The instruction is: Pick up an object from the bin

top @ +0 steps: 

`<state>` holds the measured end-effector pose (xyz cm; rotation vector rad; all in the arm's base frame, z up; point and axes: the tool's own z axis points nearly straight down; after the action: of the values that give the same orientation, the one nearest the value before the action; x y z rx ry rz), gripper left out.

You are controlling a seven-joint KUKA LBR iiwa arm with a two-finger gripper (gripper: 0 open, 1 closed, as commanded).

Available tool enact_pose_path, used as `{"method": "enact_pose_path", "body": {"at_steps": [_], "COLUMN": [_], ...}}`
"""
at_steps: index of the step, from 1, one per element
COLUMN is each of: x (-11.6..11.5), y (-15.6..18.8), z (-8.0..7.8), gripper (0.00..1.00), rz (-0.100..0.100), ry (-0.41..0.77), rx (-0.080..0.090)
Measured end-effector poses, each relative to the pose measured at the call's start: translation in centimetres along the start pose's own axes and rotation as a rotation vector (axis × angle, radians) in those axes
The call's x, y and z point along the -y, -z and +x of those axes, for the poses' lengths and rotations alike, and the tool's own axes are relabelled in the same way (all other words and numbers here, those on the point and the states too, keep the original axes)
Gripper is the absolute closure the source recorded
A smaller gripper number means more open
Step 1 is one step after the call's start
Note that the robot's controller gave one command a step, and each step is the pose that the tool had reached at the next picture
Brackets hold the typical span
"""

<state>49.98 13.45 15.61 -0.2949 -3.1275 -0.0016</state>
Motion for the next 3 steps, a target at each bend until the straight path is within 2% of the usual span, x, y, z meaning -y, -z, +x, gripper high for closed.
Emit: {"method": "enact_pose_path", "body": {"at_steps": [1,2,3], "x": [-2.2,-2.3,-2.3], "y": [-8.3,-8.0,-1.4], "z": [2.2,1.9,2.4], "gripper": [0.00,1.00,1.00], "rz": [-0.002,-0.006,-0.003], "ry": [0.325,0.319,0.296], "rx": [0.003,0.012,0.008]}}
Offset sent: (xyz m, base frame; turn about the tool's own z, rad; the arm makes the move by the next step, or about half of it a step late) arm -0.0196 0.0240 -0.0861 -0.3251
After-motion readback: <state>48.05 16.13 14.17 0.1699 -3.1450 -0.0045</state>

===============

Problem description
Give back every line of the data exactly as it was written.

Solved problem
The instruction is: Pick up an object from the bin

top @ +0 steps: 

`<state>` holds the measured end-effector pose (xyz cm; rotation vector rad; all in the arm's base frame, z up; point and axes: the tool's own z axis points nearly straight down; after the action: of the values that give the same orientation, the one nearest the value before the action; x y z rx ry rz), gripper left out.

You are controlling a seven-joint KUKA LBR iiwa arm with a two-finger gripper (gripper: 0 open, 1 closed, as commanded).

Available tool enact_pose_path, used as `{"method": "enact_pose_path", "body": {"at_steps": [_], "COLUMN": [_], ...}}`
"""
at_steps: index of the step, from 1, one per element
COLUMN is each of: x (-11.6..11.5), y (-15.6..18.8), z (-8.0..7.8), gripper (0.00..1.00), rz (-0.100..0.100), ry (-0.41..0.77), rx (-0.080..0.090)
Measured end-effector poses, each relative to the pose measured at the call's start: translation in centimetres along the start pose's own axes and rotation as a rotation vector (axis × angle, radians) in those axes
The call's x, y and z point along the -y, -z and +x of those axes, for the poses' lengths and rotations alike, and the tool's own axes are relabelled in the same way (all other words and numbers here, those on the point and the states too, keep the original axes)
Gripper is the absolute closure the source recorded
A smaller gripper number means more open
Step 1 is one step after the call's start
Note that the robot's controller gave one command a step, and each step is the pose that the tool had reached at the next picture
Brackets hold the typical span
"""

<state>49.98 13.45 15.61 -0.2949 -3.1275 -0.0016</state>
Motion for the next 3 steps, a target at each bend until the straight path is within 2% of the usual span, x, y, z meaning -y, -z, +x, gripper high for closed.
Emit: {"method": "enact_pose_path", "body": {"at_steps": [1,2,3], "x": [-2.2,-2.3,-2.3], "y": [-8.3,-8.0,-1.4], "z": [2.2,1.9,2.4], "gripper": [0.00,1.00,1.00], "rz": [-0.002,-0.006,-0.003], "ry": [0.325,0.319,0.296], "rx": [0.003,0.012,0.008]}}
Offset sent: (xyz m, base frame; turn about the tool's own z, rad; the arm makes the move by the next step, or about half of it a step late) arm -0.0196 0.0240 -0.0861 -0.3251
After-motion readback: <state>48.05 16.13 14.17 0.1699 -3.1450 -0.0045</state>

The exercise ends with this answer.